──────── Data records ────────
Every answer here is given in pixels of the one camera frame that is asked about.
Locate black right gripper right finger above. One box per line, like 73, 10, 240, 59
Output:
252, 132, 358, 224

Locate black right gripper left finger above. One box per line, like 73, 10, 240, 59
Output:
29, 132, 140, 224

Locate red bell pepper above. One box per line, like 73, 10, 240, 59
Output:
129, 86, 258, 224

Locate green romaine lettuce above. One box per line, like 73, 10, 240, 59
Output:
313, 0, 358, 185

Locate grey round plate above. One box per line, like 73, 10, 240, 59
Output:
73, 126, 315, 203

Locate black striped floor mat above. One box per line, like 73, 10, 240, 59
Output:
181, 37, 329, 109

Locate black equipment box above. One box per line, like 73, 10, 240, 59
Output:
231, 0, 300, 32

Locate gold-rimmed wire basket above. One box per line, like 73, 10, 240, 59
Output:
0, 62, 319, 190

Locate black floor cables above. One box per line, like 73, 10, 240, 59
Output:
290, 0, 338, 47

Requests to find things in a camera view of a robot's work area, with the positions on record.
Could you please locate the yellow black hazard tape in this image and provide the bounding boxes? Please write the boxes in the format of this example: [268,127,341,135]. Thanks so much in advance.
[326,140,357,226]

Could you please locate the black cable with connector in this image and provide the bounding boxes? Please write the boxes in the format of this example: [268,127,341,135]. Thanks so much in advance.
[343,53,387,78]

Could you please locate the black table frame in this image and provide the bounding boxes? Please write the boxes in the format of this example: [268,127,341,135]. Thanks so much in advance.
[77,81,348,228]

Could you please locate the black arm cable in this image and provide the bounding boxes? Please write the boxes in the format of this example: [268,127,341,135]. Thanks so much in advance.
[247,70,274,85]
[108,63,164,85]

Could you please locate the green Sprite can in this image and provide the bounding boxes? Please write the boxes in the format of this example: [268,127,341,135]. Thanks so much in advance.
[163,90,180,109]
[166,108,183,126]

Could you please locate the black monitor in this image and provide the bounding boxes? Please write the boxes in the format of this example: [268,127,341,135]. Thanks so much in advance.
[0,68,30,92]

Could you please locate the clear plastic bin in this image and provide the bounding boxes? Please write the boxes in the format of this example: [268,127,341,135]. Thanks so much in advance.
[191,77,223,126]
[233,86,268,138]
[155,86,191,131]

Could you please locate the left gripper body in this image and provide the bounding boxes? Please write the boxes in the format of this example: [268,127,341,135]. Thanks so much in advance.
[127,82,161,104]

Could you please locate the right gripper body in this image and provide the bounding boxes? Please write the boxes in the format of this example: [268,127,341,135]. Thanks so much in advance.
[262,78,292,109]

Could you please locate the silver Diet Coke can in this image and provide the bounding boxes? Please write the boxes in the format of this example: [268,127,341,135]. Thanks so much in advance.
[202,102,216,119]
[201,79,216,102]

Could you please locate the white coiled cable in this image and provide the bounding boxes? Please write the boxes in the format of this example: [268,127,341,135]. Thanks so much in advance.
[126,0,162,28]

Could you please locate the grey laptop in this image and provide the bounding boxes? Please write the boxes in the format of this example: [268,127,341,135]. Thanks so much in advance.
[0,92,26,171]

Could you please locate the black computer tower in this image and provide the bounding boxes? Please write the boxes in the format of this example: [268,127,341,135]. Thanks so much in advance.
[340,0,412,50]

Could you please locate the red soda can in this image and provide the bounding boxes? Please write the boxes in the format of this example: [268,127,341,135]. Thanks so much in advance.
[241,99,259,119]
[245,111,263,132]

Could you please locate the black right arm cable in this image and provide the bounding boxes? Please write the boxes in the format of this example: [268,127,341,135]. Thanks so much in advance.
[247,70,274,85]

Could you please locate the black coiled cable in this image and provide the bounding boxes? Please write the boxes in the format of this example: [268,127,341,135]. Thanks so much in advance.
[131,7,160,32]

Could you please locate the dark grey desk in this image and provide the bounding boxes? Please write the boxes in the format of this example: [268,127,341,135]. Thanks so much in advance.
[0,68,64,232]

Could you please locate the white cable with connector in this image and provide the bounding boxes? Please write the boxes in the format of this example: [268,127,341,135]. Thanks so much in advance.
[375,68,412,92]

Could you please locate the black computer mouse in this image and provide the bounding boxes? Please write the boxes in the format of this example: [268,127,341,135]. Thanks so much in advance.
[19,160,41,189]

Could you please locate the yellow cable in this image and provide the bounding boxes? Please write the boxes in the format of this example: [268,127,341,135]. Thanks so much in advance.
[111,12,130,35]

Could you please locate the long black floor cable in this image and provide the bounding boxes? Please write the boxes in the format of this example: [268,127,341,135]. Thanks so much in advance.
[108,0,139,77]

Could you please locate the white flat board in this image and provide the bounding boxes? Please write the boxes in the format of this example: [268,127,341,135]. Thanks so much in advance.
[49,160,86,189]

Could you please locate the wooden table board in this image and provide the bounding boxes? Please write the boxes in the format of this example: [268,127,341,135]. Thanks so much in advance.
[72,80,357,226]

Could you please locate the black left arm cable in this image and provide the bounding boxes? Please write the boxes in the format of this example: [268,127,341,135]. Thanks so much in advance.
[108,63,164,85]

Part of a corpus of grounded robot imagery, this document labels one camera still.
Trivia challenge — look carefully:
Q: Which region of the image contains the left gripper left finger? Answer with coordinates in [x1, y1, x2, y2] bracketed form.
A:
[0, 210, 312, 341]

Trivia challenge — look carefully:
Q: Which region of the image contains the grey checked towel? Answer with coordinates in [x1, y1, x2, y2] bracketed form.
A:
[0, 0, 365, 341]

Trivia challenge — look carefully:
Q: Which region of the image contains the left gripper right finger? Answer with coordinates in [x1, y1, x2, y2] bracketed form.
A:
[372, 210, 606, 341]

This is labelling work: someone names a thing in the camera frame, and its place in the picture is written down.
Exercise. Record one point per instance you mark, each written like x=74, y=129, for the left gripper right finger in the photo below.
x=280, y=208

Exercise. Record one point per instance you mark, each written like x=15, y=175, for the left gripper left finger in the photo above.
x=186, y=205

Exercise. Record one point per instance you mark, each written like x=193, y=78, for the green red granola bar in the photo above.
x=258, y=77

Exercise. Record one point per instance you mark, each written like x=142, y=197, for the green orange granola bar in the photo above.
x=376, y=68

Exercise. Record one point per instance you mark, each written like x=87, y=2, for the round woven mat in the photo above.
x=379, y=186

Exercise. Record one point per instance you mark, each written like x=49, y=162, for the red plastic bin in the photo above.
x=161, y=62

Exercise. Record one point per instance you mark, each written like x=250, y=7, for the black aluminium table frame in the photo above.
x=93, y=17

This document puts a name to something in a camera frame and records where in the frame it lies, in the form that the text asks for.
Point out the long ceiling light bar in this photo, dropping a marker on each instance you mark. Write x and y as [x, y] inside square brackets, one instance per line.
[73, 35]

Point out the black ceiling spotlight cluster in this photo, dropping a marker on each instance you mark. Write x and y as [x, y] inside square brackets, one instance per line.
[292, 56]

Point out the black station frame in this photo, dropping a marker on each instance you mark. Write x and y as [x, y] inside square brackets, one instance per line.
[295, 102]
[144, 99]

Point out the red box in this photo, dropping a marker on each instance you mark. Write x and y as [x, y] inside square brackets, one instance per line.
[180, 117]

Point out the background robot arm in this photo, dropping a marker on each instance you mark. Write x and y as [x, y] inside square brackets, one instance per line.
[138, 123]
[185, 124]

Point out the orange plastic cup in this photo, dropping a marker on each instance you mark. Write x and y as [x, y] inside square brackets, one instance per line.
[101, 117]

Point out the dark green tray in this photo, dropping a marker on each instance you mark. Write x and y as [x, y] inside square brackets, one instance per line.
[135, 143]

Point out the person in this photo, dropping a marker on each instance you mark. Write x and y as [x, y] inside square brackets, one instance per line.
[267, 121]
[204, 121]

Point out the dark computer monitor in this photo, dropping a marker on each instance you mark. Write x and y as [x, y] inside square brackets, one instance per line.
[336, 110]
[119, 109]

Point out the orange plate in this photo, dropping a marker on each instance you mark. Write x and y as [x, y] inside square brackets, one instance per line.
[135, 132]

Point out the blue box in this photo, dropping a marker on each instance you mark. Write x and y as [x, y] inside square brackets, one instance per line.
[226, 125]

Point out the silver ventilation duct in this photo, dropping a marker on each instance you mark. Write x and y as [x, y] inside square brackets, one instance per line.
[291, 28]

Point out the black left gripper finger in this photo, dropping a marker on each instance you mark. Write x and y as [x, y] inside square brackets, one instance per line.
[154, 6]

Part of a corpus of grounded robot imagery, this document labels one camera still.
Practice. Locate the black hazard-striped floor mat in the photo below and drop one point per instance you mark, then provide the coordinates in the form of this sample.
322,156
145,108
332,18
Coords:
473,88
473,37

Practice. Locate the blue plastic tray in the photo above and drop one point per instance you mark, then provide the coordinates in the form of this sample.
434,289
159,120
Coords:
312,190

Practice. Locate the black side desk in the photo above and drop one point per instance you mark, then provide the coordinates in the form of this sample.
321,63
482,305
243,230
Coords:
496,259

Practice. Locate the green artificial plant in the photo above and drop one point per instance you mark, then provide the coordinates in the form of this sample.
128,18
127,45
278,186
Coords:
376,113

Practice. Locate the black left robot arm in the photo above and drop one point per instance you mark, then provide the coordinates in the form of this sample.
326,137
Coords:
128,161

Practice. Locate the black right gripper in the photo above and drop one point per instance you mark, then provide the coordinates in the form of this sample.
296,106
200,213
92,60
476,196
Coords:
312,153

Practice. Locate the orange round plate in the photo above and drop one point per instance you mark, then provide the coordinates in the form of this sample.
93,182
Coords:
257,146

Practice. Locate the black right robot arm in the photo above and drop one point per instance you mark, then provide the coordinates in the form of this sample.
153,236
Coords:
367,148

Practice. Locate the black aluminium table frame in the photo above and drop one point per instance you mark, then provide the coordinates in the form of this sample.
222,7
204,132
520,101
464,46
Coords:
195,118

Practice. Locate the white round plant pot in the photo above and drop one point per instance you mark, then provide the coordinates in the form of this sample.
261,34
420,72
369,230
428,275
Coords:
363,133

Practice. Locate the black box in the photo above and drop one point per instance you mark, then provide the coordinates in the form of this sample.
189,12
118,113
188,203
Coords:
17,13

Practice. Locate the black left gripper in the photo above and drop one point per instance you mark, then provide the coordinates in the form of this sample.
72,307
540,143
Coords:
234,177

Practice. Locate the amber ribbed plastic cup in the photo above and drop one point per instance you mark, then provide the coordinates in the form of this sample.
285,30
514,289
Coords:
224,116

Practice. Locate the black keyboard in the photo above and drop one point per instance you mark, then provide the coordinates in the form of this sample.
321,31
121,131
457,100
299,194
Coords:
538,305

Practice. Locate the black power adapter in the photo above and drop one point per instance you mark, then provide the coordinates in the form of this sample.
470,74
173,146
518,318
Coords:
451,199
────────
Nothing but a number is wanted here: please count the lines in the entries above that include the word "work".

** Written answer **
2